Items from a dataset.
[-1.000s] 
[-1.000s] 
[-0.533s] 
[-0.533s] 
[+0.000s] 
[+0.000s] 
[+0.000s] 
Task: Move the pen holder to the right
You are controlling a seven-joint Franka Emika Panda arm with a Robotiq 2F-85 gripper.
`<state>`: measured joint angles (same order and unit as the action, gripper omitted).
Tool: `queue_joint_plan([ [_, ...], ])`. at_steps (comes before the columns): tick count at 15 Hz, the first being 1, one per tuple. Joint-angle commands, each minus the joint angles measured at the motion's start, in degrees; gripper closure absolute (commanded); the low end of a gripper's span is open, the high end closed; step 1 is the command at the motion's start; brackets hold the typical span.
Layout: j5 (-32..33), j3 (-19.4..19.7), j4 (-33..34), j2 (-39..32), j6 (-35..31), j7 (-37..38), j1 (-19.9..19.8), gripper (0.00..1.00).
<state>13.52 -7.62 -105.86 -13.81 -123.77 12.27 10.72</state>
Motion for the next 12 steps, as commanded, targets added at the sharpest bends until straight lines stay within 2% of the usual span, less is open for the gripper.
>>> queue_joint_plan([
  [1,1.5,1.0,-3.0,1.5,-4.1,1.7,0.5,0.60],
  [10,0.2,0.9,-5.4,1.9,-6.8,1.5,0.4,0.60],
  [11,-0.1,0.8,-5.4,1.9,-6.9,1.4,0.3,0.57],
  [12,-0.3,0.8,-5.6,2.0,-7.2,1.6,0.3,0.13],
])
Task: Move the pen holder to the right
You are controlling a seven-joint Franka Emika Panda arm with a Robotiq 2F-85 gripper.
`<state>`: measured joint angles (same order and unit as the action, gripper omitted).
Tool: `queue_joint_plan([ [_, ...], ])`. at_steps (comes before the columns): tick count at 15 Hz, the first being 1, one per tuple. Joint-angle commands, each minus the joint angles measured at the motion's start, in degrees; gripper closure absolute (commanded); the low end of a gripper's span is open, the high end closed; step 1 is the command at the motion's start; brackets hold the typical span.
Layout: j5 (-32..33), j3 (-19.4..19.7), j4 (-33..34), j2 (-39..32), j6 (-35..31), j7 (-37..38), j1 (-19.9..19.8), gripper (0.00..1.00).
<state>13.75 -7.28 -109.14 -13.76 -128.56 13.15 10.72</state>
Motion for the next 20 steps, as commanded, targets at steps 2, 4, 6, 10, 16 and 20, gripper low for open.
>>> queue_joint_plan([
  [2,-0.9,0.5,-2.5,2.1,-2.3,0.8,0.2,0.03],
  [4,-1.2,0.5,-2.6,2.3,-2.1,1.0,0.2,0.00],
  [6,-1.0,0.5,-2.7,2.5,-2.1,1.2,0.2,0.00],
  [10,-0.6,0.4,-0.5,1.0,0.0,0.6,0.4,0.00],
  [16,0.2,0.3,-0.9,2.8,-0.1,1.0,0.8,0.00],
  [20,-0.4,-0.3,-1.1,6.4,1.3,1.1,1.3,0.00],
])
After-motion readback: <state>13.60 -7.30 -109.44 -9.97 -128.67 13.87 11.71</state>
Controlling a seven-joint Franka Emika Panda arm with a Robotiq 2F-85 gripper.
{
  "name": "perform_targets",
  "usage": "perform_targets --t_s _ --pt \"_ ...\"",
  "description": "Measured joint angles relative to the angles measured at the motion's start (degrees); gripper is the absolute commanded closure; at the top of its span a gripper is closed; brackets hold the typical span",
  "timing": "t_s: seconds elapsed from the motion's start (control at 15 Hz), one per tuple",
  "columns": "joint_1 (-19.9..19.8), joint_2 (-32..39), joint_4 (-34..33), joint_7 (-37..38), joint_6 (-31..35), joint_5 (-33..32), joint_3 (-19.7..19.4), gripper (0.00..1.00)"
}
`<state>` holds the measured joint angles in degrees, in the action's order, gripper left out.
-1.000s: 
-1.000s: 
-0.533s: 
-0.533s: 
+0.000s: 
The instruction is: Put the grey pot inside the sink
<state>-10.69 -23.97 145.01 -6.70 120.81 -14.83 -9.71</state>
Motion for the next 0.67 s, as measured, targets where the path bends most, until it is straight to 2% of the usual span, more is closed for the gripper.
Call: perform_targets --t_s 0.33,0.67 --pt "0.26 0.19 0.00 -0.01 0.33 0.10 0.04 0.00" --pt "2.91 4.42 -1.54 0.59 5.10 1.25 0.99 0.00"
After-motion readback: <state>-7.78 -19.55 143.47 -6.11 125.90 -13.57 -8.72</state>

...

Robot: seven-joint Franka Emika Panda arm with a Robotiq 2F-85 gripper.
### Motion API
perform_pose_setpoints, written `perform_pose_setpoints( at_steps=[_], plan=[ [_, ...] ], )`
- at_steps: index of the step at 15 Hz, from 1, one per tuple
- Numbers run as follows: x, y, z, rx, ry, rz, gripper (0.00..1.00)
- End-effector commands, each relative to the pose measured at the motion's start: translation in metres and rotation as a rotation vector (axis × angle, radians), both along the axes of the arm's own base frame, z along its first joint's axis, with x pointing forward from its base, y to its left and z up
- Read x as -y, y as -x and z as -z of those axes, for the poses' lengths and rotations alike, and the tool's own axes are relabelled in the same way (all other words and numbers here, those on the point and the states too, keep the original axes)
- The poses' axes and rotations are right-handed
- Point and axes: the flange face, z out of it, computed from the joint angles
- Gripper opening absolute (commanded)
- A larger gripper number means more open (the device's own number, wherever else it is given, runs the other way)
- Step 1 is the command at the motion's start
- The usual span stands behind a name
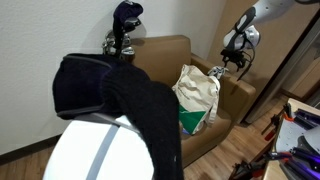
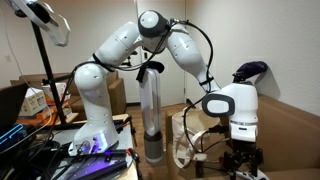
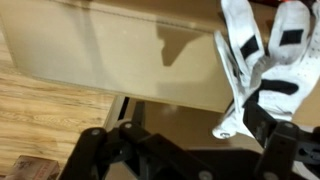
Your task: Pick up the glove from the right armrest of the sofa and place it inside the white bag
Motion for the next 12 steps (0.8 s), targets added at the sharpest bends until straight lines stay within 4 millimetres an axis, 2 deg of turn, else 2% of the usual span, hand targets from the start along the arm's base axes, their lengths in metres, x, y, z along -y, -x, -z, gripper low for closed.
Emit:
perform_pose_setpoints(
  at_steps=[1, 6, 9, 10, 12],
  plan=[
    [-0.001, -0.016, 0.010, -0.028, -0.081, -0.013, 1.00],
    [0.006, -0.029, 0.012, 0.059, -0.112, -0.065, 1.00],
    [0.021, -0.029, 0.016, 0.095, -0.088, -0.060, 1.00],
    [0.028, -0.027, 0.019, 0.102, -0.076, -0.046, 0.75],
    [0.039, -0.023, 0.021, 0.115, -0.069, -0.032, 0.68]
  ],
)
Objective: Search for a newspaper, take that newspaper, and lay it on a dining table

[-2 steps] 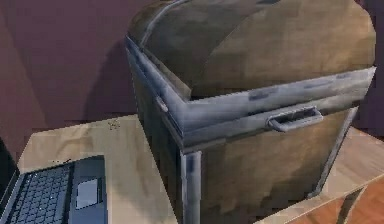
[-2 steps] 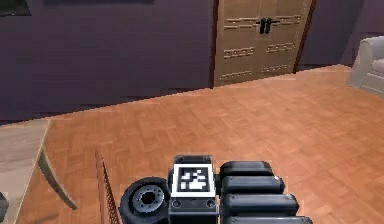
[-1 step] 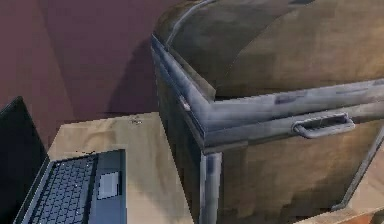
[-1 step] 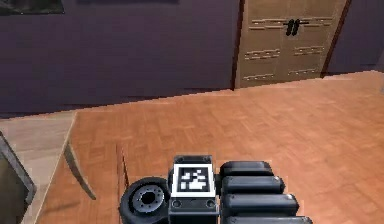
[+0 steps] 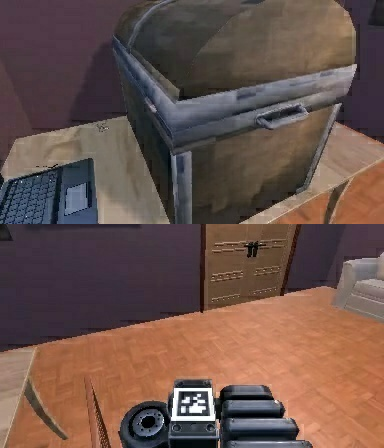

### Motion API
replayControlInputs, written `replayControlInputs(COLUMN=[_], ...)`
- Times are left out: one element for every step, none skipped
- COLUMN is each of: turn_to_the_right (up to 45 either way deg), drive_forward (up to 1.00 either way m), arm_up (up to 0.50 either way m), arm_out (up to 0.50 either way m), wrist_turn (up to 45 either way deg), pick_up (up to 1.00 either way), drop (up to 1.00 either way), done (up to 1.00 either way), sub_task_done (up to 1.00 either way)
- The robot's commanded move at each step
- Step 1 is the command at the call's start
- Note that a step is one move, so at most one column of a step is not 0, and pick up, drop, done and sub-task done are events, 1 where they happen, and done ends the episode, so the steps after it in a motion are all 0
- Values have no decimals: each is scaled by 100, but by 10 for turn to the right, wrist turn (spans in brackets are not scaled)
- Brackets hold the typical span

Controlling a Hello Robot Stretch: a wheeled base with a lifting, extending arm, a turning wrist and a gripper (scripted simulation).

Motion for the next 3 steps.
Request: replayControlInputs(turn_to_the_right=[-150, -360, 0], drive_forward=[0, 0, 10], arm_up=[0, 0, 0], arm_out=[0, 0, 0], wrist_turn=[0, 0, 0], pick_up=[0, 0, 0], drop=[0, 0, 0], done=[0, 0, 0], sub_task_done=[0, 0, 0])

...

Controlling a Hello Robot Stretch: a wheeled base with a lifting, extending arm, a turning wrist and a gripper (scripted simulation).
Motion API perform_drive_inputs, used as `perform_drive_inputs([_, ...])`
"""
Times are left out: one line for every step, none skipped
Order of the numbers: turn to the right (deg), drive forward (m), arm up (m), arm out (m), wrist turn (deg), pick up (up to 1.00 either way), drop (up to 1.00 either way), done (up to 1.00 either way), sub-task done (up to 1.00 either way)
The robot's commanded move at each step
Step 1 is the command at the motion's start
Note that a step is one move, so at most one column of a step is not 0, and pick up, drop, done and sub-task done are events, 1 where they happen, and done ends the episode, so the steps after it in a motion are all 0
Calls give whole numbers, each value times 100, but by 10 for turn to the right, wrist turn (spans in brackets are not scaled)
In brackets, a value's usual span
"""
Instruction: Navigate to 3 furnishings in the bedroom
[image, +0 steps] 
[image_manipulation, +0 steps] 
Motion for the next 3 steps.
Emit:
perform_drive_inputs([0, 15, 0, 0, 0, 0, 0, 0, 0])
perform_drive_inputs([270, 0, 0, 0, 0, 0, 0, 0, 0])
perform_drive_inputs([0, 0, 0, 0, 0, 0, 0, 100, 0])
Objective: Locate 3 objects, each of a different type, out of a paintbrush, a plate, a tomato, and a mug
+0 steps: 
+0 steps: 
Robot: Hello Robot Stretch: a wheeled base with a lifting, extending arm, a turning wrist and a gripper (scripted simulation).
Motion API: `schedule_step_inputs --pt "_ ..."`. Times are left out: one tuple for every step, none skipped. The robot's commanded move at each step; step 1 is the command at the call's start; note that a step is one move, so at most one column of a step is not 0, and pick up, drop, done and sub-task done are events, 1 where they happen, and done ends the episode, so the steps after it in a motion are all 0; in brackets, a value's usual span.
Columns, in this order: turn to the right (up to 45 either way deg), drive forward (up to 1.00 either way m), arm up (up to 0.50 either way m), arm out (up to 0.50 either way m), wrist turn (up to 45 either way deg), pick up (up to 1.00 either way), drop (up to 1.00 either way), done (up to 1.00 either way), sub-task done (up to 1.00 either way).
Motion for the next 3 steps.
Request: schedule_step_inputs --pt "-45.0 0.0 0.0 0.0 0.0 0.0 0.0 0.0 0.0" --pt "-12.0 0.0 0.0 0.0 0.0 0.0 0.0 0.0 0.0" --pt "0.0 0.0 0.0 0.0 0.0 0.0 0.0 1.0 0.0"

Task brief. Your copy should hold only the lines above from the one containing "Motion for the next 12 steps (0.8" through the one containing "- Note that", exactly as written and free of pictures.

Exercise answer.
Motion for the next 12 steps (0.8 s), targets added at the sharpest bends until straight lines stay within 4 millimetres an axis, 2 deg of turn, else 2% of the usual span, hand targets from the start along the arm's base axes, their lengths in metres, x, y, z along -y, -x, -z, gripper low for closed.
Emit:
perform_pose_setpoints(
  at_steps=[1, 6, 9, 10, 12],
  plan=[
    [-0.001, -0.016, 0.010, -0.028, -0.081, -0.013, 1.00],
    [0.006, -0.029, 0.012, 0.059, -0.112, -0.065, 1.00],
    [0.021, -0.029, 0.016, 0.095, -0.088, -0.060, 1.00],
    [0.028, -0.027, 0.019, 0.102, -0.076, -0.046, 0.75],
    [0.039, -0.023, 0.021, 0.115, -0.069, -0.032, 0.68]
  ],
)
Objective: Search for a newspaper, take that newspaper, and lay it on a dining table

[-2 steps] 
[-2 steps] 
[-1 step] 
[-1 step] 
[+0 steps] 

### Motion API
replayControlInputs, written `replayControlInputs(COLUMN=[_], ...)`
- Times are left out: one element for every step, none skipped
- COLUMN is each of: turn_to_the_right (up to 45 either way deg), drive_forward (up to 1.00 either way m), arm_up (up to 0.50 either way m), arm_out (up to 0.50 either way m), wrist_turn (up to 45 either way deg), pick_up (up to 1.00 either way), drop (up to 1.00 either way), done (up to 1.00 either way), sub_task_done (up to 1.00 either way)
- The robot's commanded move at each step
- Step 1 is the command at the call's start
- Note that a step is one move, so at most one column of a step is not 0, and pick up, drop, done and sub-task done are events, 1 where they happen, and done ends the episode, so the steps after it in a motion are all 0

Output for this exercise is complete.